Data Story 5: Visualizing Hierarchies and Categories
Hierarchical and categorical data with interesting distributions can be effectively visualized through indentation-based tree maps and radial sunburst charts.
Here is one approach:
a. Identifying Categorical or Hierarchical Datasets
Select datasets where grouping data into hierarchical categories (e.g., org structures, product taxonomies) or visualizing categorical frequency distributions (e.g., customer segmentation, sales by product line) can offer insights.
b. Choose Suitable Categorical Visualizations
For hierarchies, nested rectangular treemaps sized by metrics like revenue, employees, etc, reveal concentration. Sunbursts radially divide rings sized by categories.
c. Highlight Category Concentration
The categories should be sized appropriately based on assigned metrics like population/revenue. Use color coding to distinguish categories and call out the biggest segments.

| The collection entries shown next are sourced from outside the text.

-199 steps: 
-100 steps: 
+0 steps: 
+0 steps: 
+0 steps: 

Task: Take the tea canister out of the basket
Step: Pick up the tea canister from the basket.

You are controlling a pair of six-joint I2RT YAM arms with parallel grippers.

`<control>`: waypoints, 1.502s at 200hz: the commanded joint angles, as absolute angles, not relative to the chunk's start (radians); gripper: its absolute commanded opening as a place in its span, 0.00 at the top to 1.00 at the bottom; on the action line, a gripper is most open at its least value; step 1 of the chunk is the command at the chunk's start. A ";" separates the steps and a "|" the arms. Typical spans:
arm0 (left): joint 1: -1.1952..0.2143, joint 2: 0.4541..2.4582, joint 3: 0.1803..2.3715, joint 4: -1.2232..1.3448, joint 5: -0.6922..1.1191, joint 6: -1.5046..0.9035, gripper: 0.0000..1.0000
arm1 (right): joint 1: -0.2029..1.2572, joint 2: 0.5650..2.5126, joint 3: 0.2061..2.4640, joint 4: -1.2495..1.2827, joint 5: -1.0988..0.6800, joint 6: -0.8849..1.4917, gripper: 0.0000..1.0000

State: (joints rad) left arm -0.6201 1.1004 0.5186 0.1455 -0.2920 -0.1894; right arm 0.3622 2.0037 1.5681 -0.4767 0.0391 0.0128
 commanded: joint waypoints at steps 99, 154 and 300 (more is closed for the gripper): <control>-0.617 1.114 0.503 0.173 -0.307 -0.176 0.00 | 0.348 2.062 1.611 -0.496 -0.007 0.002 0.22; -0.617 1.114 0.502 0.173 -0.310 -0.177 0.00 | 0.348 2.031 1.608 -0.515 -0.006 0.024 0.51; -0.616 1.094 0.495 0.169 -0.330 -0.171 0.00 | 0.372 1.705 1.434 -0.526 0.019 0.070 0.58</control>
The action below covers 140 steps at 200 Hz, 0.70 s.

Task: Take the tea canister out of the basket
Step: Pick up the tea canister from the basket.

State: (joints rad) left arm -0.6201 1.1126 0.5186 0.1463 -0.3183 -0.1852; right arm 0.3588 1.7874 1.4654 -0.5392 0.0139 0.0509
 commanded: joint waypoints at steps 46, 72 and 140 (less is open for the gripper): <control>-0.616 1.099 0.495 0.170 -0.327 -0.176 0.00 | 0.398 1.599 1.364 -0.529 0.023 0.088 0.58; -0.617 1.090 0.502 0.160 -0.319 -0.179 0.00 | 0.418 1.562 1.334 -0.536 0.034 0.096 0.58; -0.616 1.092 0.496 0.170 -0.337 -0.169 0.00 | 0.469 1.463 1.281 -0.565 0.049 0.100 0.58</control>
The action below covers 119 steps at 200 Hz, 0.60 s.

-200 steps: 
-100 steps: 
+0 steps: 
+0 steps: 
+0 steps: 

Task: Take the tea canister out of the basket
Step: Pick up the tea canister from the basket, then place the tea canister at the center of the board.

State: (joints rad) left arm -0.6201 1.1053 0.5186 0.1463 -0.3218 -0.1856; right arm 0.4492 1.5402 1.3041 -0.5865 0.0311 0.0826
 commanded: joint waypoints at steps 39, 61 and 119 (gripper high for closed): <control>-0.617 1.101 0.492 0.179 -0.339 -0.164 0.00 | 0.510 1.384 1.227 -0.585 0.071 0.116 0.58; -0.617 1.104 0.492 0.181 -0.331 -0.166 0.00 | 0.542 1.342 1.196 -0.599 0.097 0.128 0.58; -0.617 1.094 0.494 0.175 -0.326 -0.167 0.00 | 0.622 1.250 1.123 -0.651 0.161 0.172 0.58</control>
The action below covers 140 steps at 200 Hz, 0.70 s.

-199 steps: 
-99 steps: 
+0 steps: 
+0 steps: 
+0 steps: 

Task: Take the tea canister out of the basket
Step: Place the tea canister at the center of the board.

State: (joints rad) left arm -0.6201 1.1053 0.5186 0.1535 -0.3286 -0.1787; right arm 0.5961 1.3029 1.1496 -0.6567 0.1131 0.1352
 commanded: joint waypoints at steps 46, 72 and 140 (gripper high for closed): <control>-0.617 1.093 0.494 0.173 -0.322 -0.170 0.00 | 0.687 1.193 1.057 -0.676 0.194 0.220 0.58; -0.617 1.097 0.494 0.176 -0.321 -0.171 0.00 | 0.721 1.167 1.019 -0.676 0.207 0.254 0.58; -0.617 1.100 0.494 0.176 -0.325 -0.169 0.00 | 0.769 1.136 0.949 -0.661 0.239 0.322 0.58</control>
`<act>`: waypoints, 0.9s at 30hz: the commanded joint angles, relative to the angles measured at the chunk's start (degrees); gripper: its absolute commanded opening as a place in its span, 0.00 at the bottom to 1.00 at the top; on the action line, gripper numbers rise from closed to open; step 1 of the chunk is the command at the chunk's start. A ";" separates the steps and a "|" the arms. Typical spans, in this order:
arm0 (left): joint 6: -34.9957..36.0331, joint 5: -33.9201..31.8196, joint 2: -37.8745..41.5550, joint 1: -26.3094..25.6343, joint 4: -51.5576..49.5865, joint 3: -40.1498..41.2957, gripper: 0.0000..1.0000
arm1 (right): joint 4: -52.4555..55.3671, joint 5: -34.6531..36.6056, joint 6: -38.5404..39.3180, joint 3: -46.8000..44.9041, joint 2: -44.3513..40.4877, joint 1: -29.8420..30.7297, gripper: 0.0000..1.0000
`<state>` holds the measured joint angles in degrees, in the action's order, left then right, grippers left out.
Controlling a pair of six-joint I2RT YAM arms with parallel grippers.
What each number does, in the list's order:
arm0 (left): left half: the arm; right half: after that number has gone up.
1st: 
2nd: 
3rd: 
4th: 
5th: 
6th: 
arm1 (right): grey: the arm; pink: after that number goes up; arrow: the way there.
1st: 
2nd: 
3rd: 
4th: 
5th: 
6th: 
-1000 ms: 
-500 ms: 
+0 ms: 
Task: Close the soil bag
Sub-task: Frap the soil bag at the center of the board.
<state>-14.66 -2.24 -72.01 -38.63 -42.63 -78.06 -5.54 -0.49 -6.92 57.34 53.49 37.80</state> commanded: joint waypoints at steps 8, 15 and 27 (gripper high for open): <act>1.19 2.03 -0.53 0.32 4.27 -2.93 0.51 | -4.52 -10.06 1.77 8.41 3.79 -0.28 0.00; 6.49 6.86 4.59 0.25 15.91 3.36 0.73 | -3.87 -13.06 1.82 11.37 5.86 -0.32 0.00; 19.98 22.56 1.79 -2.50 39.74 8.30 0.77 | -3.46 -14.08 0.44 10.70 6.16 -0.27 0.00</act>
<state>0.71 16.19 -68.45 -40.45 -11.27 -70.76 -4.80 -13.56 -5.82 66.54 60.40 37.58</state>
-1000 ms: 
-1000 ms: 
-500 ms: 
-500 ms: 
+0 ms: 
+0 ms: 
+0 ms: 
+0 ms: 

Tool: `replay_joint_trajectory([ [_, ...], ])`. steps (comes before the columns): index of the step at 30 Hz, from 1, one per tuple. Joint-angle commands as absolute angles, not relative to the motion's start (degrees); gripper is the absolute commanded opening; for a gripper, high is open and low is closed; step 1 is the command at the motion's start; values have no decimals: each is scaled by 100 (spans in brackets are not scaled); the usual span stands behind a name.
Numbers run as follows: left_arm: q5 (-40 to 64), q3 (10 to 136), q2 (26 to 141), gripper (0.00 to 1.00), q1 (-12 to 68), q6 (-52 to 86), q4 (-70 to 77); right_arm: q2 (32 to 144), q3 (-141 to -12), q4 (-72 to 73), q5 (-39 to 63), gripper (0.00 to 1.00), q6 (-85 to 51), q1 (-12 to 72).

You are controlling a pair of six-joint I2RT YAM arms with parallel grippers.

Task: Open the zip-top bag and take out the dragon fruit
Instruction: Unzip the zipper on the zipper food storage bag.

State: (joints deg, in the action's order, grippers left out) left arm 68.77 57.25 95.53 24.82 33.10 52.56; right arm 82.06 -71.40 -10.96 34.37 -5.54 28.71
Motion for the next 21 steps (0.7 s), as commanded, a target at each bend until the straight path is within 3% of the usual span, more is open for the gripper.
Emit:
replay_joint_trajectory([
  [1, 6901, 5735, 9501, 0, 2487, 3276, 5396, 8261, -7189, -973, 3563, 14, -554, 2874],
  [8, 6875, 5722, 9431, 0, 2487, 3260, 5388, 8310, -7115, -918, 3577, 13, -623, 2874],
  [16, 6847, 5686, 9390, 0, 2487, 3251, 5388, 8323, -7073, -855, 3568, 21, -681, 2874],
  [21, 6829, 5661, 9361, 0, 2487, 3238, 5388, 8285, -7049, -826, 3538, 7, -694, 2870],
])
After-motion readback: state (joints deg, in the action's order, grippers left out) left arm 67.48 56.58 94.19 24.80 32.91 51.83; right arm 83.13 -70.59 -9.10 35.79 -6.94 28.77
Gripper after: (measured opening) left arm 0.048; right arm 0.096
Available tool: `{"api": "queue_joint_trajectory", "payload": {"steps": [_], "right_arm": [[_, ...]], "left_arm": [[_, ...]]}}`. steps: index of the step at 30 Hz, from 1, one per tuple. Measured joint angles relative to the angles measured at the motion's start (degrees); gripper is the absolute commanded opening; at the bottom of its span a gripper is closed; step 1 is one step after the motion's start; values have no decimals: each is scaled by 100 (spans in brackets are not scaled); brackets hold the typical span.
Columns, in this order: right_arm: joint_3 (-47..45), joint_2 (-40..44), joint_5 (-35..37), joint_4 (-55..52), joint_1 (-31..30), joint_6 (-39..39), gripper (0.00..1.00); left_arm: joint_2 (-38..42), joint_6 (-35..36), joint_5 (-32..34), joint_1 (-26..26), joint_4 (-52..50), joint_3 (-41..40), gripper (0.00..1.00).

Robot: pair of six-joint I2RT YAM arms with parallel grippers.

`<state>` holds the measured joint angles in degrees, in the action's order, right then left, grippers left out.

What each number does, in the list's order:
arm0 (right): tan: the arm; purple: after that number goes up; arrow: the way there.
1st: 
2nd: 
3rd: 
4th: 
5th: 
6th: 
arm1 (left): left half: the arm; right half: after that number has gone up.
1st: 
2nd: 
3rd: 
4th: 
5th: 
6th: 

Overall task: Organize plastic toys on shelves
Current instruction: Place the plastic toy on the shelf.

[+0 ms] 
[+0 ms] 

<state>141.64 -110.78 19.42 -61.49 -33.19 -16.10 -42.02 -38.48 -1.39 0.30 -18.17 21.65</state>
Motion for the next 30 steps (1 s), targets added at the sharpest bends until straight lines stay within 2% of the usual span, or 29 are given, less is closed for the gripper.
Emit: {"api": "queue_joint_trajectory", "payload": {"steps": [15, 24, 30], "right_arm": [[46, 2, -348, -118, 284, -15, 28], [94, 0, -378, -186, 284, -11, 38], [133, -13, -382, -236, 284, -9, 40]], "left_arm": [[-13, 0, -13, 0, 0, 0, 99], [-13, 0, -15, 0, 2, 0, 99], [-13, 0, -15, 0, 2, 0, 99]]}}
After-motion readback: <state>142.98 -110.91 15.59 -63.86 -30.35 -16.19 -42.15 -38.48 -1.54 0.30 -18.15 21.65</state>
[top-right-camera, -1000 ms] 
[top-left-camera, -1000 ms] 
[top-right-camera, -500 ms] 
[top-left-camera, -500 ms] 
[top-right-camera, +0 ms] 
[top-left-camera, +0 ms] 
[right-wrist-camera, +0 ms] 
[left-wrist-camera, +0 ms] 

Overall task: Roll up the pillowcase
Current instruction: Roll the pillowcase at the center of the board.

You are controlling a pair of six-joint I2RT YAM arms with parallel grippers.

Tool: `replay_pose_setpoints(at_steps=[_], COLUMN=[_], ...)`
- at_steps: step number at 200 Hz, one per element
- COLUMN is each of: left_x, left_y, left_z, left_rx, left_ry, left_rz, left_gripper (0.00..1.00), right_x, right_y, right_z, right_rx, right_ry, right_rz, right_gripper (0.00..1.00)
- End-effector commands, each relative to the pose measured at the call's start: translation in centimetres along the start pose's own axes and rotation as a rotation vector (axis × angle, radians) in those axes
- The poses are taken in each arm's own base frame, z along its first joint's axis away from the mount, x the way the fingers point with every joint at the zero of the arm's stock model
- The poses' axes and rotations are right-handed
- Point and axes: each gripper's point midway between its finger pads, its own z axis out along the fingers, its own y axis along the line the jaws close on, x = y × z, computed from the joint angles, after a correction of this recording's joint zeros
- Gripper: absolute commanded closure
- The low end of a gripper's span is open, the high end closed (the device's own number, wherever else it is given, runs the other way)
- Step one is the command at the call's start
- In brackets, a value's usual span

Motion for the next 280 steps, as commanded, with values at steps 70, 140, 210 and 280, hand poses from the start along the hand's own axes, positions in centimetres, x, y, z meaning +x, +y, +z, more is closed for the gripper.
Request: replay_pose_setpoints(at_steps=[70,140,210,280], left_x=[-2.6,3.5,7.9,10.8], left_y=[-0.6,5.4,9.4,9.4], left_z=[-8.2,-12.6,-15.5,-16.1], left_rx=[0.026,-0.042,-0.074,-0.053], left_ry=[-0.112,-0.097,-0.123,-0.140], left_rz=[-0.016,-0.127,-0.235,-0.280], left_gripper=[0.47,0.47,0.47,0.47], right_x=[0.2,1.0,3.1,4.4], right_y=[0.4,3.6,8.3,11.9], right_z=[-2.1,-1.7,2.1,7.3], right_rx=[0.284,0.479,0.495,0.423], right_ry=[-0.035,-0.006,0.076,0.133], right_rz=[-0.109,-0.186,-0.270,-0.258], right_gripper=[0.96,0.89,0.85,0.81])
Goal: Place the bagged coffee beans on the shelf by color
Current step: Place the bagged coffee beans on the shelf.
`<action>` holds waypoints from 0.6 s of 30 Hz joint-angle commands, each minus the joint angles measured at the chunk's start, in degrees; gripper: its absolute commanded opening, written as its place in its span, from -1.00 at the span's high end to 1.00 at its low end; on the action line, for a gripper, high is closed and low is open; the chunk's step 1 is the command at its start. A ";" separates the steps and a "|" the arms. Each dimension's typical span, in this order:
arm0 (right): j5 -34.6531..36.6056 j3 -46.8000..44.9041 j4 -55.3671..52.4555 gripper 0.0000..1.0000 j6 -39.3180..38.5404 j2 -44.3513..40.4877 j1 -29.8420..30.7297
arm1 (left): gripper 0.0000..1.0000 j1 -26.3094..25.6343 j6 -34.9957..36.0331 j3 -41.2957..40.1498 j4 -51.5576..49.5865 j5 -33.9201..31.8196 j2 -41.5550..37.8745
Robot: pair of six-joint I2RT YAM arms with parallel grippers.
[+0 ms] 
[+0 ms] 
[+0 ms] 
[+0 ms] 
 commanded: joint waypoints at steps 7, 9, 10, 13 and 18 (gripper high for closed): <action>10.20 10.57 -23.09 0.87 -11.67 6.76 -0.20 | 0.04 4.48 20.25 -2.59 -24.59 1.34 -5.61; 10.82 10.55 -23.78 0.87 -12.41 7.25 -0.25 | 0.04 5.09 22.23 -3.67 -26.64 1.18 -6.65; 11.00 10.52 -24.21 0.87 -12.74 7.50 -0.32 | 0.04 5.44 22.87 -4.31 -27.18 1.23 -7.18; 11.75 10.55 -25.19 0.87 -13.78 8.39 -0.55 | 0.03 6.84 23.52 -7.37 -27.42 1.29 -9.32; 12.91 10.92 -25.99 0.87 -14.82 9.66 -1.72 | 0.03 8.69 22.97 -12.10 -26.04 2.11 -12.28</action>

d. Deriving Category-based Insights
Explain category/sub-category shares of the whole (100%). Call out dominating and underperforming segments. Share hypotheses regarding performance drivers based on category characteristics (e.g., pricing, positioning, etc.).
The Bottom Line
Data visual concepts powerfully complement analytics and enable the conveying of insights through compelling stories. Impactful narratives can be crafted around data by following the genre-specific best practices outlined above for visualization data concepts like trends, comparisons, correlations, maps, and hierarchies. The key is asking the right questions of data and uncovering insights that influence strategic decision-making through engaging data stories.